> YOUR ASSIGNMENT:
A full, word-for-word copy of the listing below is needed; leave the images out of it.

> DATA SECTION:
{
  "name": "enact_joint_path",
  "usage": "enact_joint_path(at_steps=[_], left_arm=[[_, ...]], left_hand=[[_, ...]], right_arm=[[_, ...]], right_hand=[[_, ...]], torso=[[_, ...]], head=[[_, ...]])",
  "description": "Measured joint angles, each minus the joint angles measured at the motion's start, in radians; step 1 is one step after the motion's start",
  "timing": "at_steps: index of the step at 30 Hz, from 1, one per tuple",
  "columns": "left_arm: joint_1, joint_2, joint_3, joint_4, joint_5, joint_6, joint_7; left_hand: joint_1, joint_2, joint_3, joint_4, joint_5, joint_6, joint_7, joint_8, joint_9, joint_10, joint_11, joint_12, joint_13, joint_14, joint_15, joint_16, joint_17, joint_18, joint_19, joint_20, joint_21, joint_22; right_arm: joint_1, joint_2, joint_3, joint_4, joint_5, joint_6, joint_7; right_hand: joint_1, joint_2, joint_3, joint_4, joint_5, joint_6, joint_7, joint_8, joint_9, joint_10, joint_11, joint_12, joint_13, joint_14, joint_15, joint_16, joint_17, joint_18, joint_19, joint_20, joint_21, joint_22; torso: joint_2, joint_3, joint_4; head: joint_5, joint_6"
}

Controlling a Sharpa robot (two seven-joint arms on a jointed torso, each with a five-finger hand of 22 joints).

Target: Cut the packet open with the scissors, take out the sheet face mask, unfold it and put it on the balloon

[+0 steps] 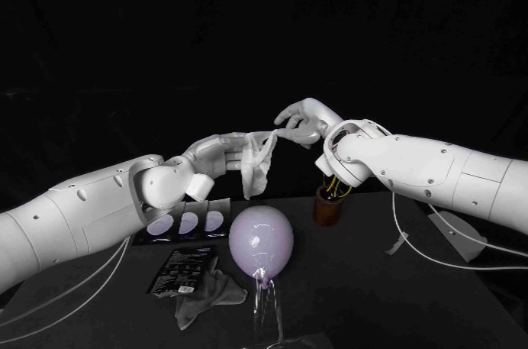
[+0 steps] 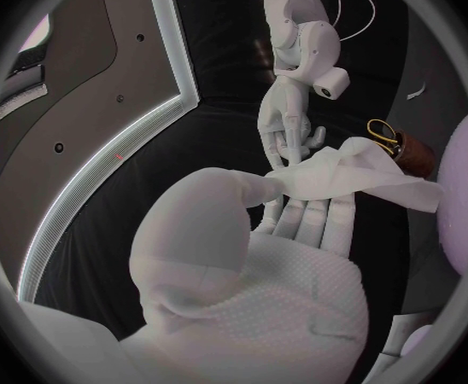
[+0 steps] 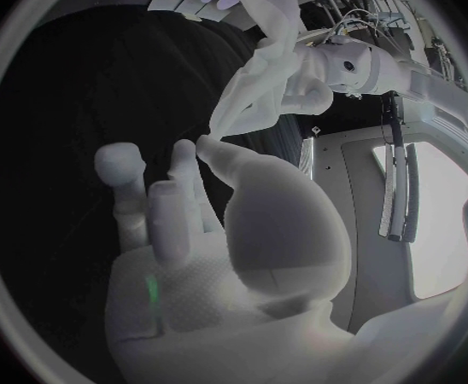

> RESULT:
{
  "name": "enact_joint_path",
  "usage": "enact_joint_path(at_steps=[_], left_arm=[[_, ...]], left_hand=[[_, ...]], right_arm=[[_, ...]], right_hand=[[_, ...]], torso=[[_, ...]], head=[[_, ...]])",
  "description": "Measured joint angles, each minus the joint angles measured at the motion's start, in radians; step 1 is one step after the motion's start",
  "timing": "at_steps: index of the step at 30 Hz, from 1, one per tuple",
  "columns": "left_arm: joint_1, joint_2, joint_3, joint_4, joint_5, joint_6, joint_7; left_hand: joint_1, joint_2, joint_3, joint_4, joint_5, joint_6, joint_7, joint_8, joint_9, joint_10, joint_11, joint_12, joint_13, joint_14, joint_15, joint_16, joint_17, joint_18, joint_19, joint_20, joint_21, joint_22; right_arm: joint_1, joint_2, joint_3, joint_4, joint_5, joint_6, joint_7; right_hand: joint_1, joint_2, joint_3, joint_4, joint_5, joint_6, joint_7, joint_8, joint_9, joint_10, joint_11, joint_12, joint_13, joint_14, joint_15, joint_16, joint_17, joint_18, joint_19, joint_20, joint_21, joint_22; torso: joint_2, joint_3, joint_4; head: joint_5, joint_6"
}

Controlling a Sharpa robot (two seven-joint arms on a jointed torso, each with a five-finger hand of 22 joints).

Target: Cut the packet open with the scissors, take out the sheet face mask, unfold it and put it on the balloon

[+0 steps] 
[+0 steps] 
[+0 steps] 

The answer contains nothing more.